Background: Systemic lupus erythematosus (SLE) is a prototypic B-cell driven autoimmune disease in which the loss of B-cell tolerance and emergence of pathogenic autoreactive clones are accompanied by dysregulation of immune checkpoint molecules. Recent work from our group demonstrated that CD72, a C-type lectin and checkpoint molecule, is downregulated on B cells in active SLE, suggesting impaired regulation of B-cell activation. Nevertheless, the functional properties and molecular programmes defining disease-relevant B cells remain elusive, limiting the development of targeted immunomodulatory strategies. A better understanding of autoreactivity-associated B-cell subsets and their underlying functional and transcriptional programmes is therefore needed to advance targeted therapies in SLE.
Objectives: To identify autoreactivity-associated B-cell subsets defined by downregulation of CD72 and by the activation marker and death receptor CD95, and to comprehensively characterize the functional properties and transcriptional programmes of such CD72-negative B cells using functional analyses and bulk RNA sequencing.
Methods: Thirty patients with SLE, including 26 with active disease (SLEDAI-2K ≥ 4), and sixteen healthy controls (HCs) were evaluated. Among active SLE patients, thirteen had lupus nephritis (LN). B-cell phenotypes were analyzed using full-spectrum flow cytometry, and correlation analyses were performed. Functional analyses included B-cell receptor (BCR) signalling, cytokine (IL6, IL8 and TNF-α) expression and immunoglobulin (IgG and IgM) production. Transcriptomic profiling of expanded CD72-CD95+B cells in active SLE was performed using bulk RNA-sequencing.
Results: Extending our previous findings, we found that CD72-CD95+B cells were expanded in active SLE patients and especially enriched in plasmablast (20%), switched-memory (50%) and double negative 2 (30%) B-cell sub-populations. Transcriptomic profiling of lupus CD72-CD95+B cells revealed a distinct inflammatory transcriptional programme characterized by enrichment of cytokines- interferon- and NF-κB-associated pathways- as well as innate immune activation signatures. Consistent with these transcriptomic findings, enhanced NF-κB pathway activation aligned with increased phosphorylation of downstream BCR signalling molecules, SYK- and ERK-, following BCR stimulation. In parallel, enrichment of cytokine signalling pathways was reflected functionally by the capacity of SLE CD72-CD95+B cells to express IL6 and IL8. Upon in vitro stimulation, this cell subset produced high levels of IgG, indicating their capacity to mediate proinflammatory and antibody-secreting effector functions. Clinically, the frequency of CD72-CD95+B cells was increased in patients with lupus nephritis and in anti-dsDNA positive group and positively correlated with SLEDAI-2K ( r =0.6, p =0.02).

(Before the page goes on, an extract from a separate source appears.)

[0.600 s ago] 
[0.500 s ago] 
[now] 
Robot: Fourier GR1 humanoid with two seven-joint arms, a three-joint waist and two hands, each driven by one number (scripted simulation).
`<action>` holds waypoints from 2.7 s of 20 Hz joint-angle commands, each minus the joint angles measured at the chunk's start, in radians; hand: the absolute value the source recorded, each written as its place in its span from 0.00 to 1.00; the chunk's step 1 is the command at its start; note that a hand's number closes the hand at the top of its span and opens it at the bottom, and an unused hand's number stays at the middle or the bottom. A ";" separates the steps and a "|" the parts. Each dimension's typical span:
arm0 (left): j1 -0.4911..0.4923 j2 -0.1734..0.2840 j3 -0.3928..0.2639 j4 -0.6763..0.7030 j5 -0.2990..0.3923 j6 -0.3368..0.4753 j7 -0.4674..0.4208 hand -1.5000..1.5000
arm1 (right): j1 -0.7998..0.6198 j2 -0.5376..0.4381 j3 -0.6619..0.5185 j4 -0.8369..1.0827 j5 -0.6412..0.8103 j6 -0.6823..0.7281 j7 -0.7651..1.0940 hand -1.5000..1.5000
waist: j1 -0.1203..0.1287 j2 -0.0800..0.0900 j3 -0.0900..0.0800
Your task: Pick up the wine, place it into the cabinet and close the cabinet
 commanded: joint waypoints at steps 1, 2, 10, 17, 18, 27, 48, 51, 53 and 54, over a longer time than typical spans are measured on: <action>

Conclusions: CD72-CD95+B cells are expanded in SLE and display an inflammatory phenotype defined by interferon- and NF-κB-associated transcriptional programmes, enhanced BCR signalling and increased cytokine and antibody production, suggestive of chronic immune activation and potential relevance to disease mechanisms. The enrichment of this B-cell phenotype in patients with lupus nephritis, together with its positive correlation with disease activity, underscores its association with relevant pathophysiological events.
REFERENCES: NIL.
Acknowledgments: NIL.
Disclosure of Interests: Kittikorn Wangriatisak ONO pharmaceuticals, Salim Ghannoum: None declared, Wenqi Huang: None declared, Maho Nakazawa: None declared, Giorgio Sechi: None declared, Sofia Zachari: None declared, Caroline Grönwall: None declared, Karine Chemin: None declared, Iva Gunnarsson: None declared, Vivianne Malmström: None declared, Francesca Faustini: None declared.